“跳ねる声”が醸し出す絶妙な浮世離れ感
高橋一生
ーーーラストは、ドラマ『岸辺露伴は動かない』の岸辺露伴役が記憶に新しい高橋一生さんです。
「この方の声も私の好みですね(笑)。高橋さんはどちらかというとささやくようなセリフを言う場面が多い印象なんですが、あれだけ声が通って、なおかつ輪郭もはっきりしているのは、かなりの技術の持ち主です」
ーーー高橋さんは、岸辺露伴や、ドラマ『ブラック・ジャック』(2024、テレビ朝日系)のブラック・ジャックなど、漫画のキャラクターを演じることが多い印象があります。この点は声質と関係しているんでしょうか。
「関係していると思います。感覚的ですが、高橋さんの声って、星野源さんの声同様、軽くて跳ねる印象なんです。で、一個一個の音が丸くてギザギザしていないので、クリアに聞こえるんですよね。この声質が、どこか飄々とした雰囲気を醸し出しているのかな、と思います。
ただ、個人的に、高橋さんに一番似合う役は、ミステリアスな役ではなく、ハッピーな役だと思います」
ーーーでは、西島さん同様、声の素質と求められる役が合っていないということでしょうか…?
「そうですね。顔立ちが端正なので、劇中ではダークで物憂げな雰囲気を醸し出していますが、プライベートはとても面白い方なんじゃないかと思っています(笑)」
―――(笑)なんとなく分かる気がします。
「それから、高橋さんのような輪郭のはっきりした丸い声というのは、比較的珍しい声なんですね。
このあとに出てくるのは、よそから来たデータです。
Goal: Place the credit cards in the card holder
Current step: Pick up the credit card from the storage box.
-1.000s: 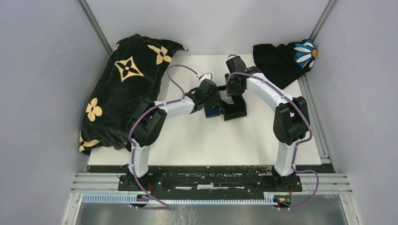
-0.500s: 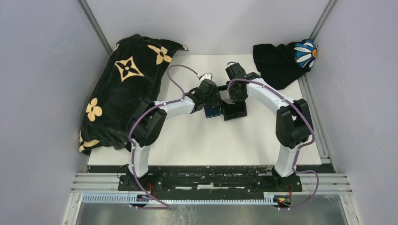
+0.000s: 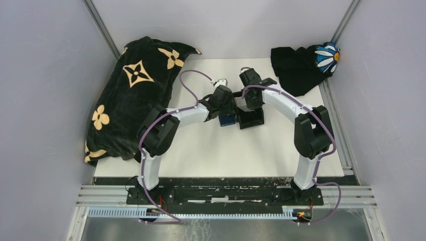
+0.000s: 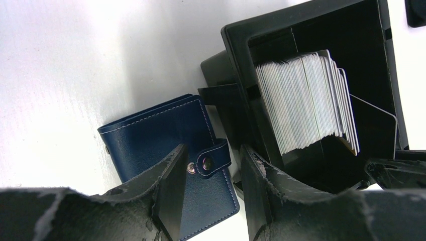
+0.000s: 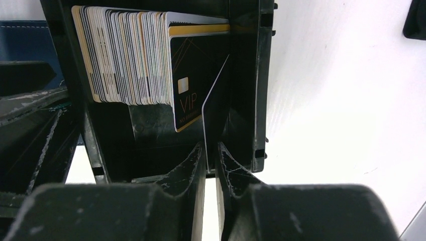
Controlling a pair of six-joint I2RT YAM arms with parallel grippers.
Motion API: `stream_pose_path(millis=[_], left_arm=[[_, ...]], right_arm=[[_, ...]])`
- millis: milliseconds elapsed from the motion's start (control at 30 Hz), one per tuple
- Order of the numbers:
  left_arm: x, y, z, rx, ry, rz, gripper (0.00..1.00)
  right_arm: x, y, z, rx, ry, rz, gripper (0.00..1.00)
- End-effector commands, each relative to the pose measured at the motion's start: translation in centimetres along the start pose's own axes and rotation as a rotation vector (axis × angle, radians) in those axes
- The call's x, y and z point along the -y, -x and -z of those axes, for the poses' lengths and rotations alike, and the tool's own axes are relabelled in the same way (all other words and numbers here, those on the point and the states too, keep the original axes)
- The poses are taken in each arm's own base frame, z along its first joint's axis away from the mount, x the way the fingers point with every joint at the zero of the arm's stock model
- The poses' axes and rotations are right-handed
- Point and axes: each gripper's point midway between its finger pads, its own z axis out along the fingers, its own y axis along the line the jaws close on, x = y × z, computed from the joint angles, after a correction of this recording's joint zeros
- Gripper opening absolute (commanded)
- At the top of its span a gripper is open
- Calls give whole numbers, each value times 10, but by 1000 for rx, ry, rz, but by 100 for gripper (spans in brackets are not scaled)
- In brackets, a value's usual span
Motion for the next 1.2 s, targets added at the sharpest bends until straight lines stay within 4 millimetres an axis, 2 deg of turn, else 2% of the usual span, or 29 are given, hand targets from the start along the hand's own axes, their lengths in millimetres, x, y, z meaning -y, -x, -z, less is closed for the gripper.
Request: stream_pose_path(millis=[0,133,300,533,667,800,933,1167], left_arm=[[19,16,0,47,-61,-37,50],[18,16,1,50,-57,-36,50],[13,22,9,66,-32,-47,51],[-6,44,38,143,50,-76,57],[-10,54,63,197,43,-77,58],[-8,59,92,258,-23,-91,59],[11,54,124,303,-209,-126,59],[43,24,182,314,-560,-272,63]], right_arm=[[1,14,2,26,-26,23,14],[3,14,2,14,-47,36,2],[7,23,16,55,-69,29,1],[13,45,63,157,-66,9,1],[7,45,97,208,-21,9,1],[-1,31,126,245,61,-10,1],[-15,9,147,251,208,-24,1],[-46,-34,182,232,486,-11,1]])
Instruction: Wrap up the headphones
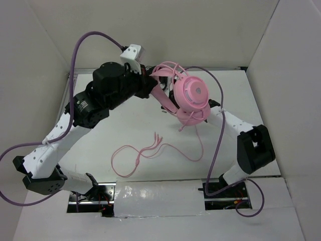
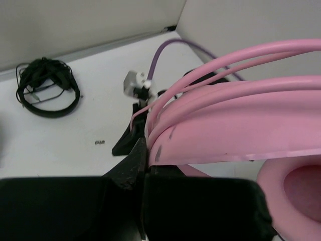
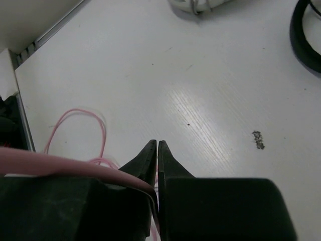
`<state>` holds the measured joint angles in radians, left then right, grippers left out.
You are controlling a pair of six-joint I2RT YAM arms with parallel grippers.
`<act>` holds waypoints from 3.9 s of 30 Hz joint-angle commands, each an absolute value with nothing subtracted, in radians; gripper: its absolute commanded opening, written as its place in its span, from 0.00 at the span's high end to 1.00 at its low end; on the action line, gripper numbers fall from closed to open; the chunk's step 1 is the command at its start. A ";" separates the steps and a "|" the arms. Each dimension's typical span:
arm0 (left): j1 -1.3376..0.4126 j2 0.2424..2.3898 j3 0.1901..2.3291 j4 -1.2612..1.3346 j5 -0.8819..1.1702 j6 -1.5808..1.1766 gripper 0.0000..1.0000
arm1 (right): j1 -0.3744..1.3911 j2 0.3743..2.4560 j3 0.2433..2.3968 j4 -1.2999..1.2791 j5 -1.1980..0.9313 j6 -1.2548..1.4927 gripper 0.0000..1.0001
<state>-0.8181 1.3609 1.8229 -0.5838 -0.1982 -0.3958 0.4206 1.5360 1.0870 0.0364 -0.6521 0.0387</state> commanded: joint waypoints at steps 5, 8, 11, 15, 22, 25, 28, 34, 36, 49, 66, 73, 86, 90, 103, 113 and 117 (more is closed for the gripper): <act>-0.825 1.333 1.988 -0.422 -0.238 -0.457 1.00 | 0.495 1.658 1.106 0.268 -0.764 0.093 0.86; -0.824 1.333 2.041 -0.414 -0.233 -0.443 1.00 | 0.503 1.706 1.123 0.299 -0.778 0.107 0.86; -0.825 1.339 2.086 -0.393 -0.271 -0.416 1.00 | 0.503 1.733 1.124 0.288 -0.799 0.115 0.86; -0.825 1.365 2.118 -0.303 -0.440 -0.330 1.00 | 0.526 1.698 1.050 0.273 -0.783 0.112 0.87; -0.821 1.491 2.002 0.354 -0.866 0.255 1.00 | 0.581 1.510 0.749 0.289 -0.646 0.156 1.00; -0.805 1.584 2.049 0.477 -0.905 0.423 1.00 | 0.609 1.402 0.640 0.284 -0.565 0.193 1.00; -0.764 1.663 2.075 0.527 -0.934 0.481 1.00 | 0.633 1.269 0.577 0.241 -0.474 0.250 1.00; -0.726 1.833 2.108 0.780 -0.979 0.763 1.00 | 0.710 1.171 0.623 0.074 -0.330 0.259 1.00; -0.704 1.880 2.138 0.883 -0.992 0.877 1.00 | 0.725 1.122 0.650 0.008 -0.289 0.264 1.00; -0.716 2.195 2.381 0.723 -0.950 0.930 1.00 | 0.773 0.944 0.817 -0.195 -0.227 0.221 1.00; -0.703 2.017 2.234 -0.617 -0.151 -0.105 1.00 | 0.732 0.801 1.061 -0.266 0.500 0.083 1.00; -0.687 1.875 1.936 -0.621 -0.011 -0.193 1.00 | 0.643 0.847 1.190 -0.347 0.554 -0.031 1.00; -0.693 1.601 1.460 -0.495 0.097 -0.271 1.00 | 0.462 1.043 1.264 -0.293 0.083 -0.162 1.00; -0.693 1.624 1.464 -0.522 0.081 -0.298 1.00 | 0.462 1.071 1.292 -0.265 -0.032 -0.163 1.00; -0.693 1.689 1.502 -0.537 0.101 -0.353 1.00 | 0.462 1.229 1.423 -0.279 -0.035 -0.184 1.00; -0.695 1.764 1.617 -0.641 0.028 -0.417 1.00 | 0.574 1.207 1.342 -0.216 -0.056 -0.244 1.00; -0.704 1.669 1.531 -0.591 0.044 -0.405 1.00 | 0.502 1.235 1.367 -0.221 -0.008 -0.193 1.00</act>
特に最近の子どもたちの声って、本当に芯がなくて輪郭が薄めなんですよ」
ーーー輪郭のなさというのは、どういうところからきているとお考えですか。
「一言でいうと、自信のなさですね。一昔前だと、自分の鬱憤や情熱を曲や演技に昇華させようという気概のある子どもが多かったんですが、今の子どもたちはどちらかというと、表現する前から諦めてしまっている感がある。
私もこれまでたくさんの生徒を見てきましたが、最近は自分の限界をはじめから決めてしまって、役柄を自分から狭めてしまっているような子どもが増えている印象があります」
ーーー声からマインドがわかるというのはとても面白いですね。
「そうですね。私は、『発声解剖学』という科学が専門ですが、やっぱり最終的にキモになってくるのは、数値化できない感情だと思います」
ーーー深いお話ですね。ちなみに、最後に、「よく通るささやき声」を習得するには、どのようなトレーニングを行えばよいでしょうか。
「これも、表情訓練あるのみですね。鏡の前で表情を作りながら、これ以上声を出したら輪郭がつぶれる、というポイントを見極める。もう、回数を重ねるしかないです。
今は『タイパ』という言葉も流行っていますが、結局は、しっかりと研鑽を積まないと、声は良くならないということですね」
ーーーローマは一日にして成らず、というわけですね。ありがとうございました。